→ Work to complete: Each line below should be repeated exactly, but no picture should be carried over.
··· Provided data
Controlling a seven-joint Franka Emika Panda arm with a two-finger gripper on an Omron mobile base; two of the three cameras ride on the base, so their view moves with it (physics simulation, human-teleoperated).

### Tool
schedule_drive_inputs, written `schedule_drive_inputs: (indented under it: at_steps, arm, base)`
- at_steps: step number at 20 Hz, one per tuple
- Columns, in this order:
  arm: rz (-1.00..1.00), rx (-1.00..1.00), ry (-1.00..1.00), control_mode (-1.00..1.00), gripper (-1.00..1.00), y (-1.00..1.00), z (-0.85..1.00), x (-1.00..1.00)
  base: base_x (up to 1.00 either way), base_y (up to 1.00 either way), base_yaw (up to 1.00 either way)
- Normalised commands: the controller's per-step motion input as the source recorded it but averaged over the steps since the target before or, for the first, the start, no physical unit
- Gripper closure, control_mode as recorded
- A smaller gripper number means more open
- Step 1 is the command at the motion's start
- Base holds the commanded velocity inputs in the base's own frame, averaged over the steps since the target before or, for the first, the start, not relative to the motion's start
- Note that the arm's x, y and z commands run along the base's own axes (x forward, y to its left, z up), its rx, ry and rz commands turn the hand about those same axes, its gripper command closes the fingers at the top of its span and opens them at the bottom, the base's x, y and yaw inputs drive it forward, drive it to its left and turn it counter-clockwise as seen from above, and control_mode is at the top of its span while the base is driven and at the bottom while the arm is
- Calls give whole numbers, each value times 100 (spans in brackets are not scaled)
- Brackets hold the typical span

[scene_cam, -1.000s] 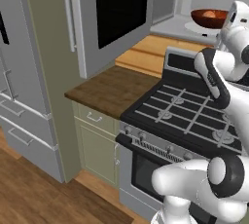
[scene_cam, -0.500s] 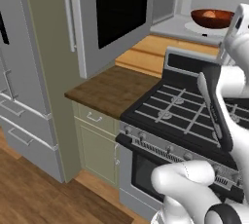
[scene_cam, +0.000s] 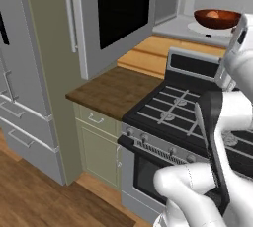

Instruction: Pick the onion from the sink and place it in the bowl. Then pick the bowl and place it in the microwave. Then close the microwave door and press the start button.

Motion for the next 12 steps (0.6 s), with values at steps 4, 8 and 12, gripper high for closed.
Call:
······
→ Response for this exercise:
Controlling a seven-joint Franka Emika Panda arm with a two-finger gripper on an Omron mobile base; two of the three cameras ride on the base, so their view moves with it (physics simulation, human-teleoperated).

### Tool
schedule_drive_inputs, written `schedule_drive_inputs: (indented under it: at_steps, arm, base)`
- at_steps: step number at 20 Hz, one per tuple
- Columns, in this order:
  arm: rz (-1.00..1.00), rx (-1.00..1.00), ry (-1.00..1.00), control_mode (-1.00..1.00), gripper (-1.00..1.00), y (-1.00..1.00), z (-0.85..1.00), x (-1.00..1.00)
  base: base_x (up to 1.00 either way), base_y (up to 1.00 either way), base_yaw (up to 1.00 either way)
- Normalised commands: the controller's per-step motion input as the source recorded it but averaged over the steps since the target before or, for the first, the start, no physical unit
- Gripper closure, control_mode as recorded
- A smaller gripper number means more open
- Step 1 is the command at the motion's start
- Base holds the commanded velocity inputs in the base's own frame, averaged over the steps since the target before or, for the first, the start, not relative to the motion's start
- Note that the arm's x, y and z commands run along the base's own axes (x forward, y to its left, z up), its rx, ry and rz commands turn the hand about those same axes, its gripper command closes the fingers at the top of its span and opens them at the bottom, the base's x, y and yaw inputs drive it forward, drive it to its left and turn it counter-clockwise as seen from above, and control_mode is at the top of its span while the base is driven and at the bottom while the arm is
- Calls give whole numbers, each value times 100 (spans in brackets are not scaled)
- Brackets hold the typical span

[scene_cam, -1.000s] 
[scene_cam, -0.500s] 
[scene_cam, +0.000s] 

Instruction: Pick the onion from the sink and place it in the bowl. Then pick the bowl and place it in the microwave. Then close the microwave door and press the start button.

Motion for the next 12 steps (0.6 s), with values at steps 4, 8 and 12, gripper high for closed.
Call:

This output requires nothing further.